Most gardeners are familiar with the U.S. Department of Agriculture's Temperature Zone Map. The map is based on average annual minimum temperatures recorded throughout North America. If you are aware of the planting and temperature zones in your area, you can plan your garden accordingly, with the choice of plants and flowers that will thrive in these temperatures.
Temperature zone data entails a useful source of information for anyone who plants. It also provides information on soil fertility, moisture, humidity, drainage, wind and sun exposure and determines a plant’s growth or failure rate in a particular area.
Nowadays, hardiness zones for all kinds of plants are available online. For instance, if a type of plant or tree is said to be within zone 4 to 9, then it implies that the tree is known to be hardy in zones from 4 to 9. Suitable hardiness also means a plant is expected to grow in the zone's temperature extremes. This is dependent on local variations such as soil conditions, winds, moisture.
Most nursery magazines, reference catalogs and gardening handbooks describe plants that use USDA hardiness zones. A map of hardiness zones across America can be found on USDA’s website at www.usna.usda.gov/Hardzone.

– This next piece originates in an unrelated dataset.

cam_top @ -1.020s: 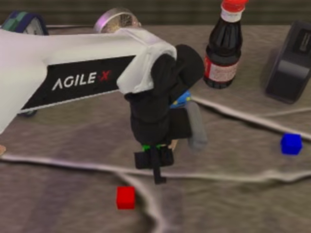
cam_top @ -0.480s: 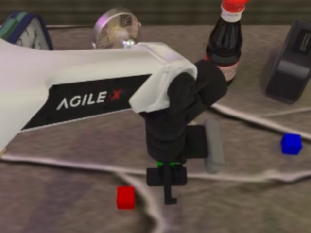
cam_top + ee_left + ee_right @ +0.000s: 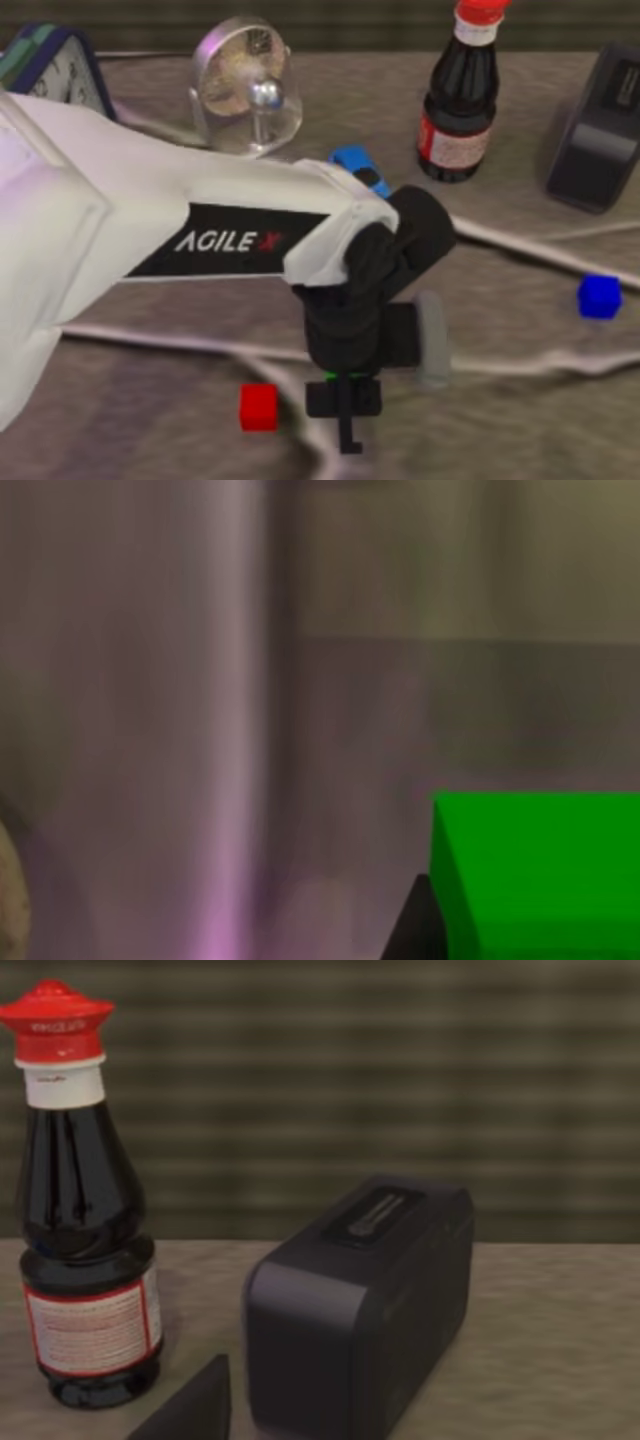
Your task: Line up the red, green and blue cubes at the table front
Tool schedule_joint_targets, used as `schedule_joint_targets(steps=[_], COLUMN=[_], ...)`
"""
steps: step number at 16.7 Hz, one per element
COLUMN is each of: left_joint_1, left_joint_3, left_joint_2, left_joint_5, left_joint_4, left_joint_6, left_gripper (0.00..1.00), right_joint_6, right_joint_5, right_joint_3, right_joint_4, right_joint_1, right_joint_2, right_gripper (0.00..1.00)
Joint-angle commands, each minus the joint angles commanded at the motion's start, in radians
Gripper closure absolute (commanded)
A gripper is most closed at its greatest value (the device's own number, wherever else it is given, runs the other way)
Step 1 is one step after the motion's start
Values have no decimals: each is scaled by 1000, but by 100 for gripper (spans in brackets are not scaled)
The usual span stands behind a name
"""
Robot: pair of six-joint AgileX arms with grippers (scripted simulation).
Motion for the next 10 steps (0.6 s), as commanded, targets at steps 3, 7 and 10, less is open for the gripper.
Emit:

Prior to deciding what kind of landscape or garden plants that you can grow in your place, you would need to first determine the temperature zones applicable in your area. The USDA Plant Hardiness Zone Map shows the average winter minimum temperatures that can be expected each year in the United States, Mexico and Canada. These temperatures recorded are identified as the average annual minimum temperatures, and are based on the lowest temperatures recorded. It begins with Zone 1, where the minimum temperatures is below minus 50 degrees Fahrenheit, and extends to Zone 11, where the temperature does not drop below 40 degrees Fahrenheit. Zone 11 is supposed to have an average annual minimum temperature of above 40 F (4.4 C) and that is essentially frost free.
Below is a list of zones and the territories that fall under each.
Zone Fahrenheit Celsius Cities
1 Less than -50F Less than -45.6C Northwest Territories (Canada); Alaska
2a -50F to -45F -42.8C to -45.5C Manitoba (Canada); Prudhoe Bay, Flin Fon
2b -45F to -40F -40.0C to -42.7C Unalakleet, Alaska; Pine creek
3a -40F to -35F -37.3C to -39.9C St. Michael, International Falls, Minnesota
3b -35F to -30F -34.5C to -37.2C Sidney, Montana; Tomahawk
4a -30F to -25F -31.7C to -34.4C Lewistown, Montana; St. Paul, Minnesota
4b -25F to -20F -28.9C to -31.6C Northwood, Iowa
5a -20F to -15F -26.2C to -28.8C Illinois; Des Moines, Iowa
5b -15F to -10F -23.4C to -26.1C Mansfield; Columbia, Missouri
6a -10F to -5F -20.6C to -23.3C Lebanon, Pennsylvania; St. Louis, Missouri
6b -5F to 0F -17.8C to -20.5C Branson, Missouri; McMinnville, Tennessee
7a 0F to 5F -15.0C to -17.7C South Boston, Virginia; Oklahoma City
7b 5F to 10F -12.3C to -14.9C Arkansas; Griffin
8a 10F to 15F -9.5C to -12.2C Tifton; Dallas
8b 15F to 20F -6.7C to -9.4C Gainesville; Austin, Texas
9a 20F to 25F -3.9C to -6.6C St. Augustine; Houston, Texas
9b 25F to 30F -1.2C to -3.8C Fort Pierce; Brownsville, Texas
10a 30F to 35F 1.6C to -1.1C California; Naples, Florida
10b 35F to 40F 4.4C to 1.7C Coral Gables; Miami, Florida
11 Above 40F Above 4.5C Mexico; Honolulu, Hawaii
The most important information is to determine whether your garden plants would survive the local climate in your area. By using the USDA Plant Hardiness Zone Map to find the zone in which they live, gardeners are able to ascertain what plants will withstand the average minimum temperatures.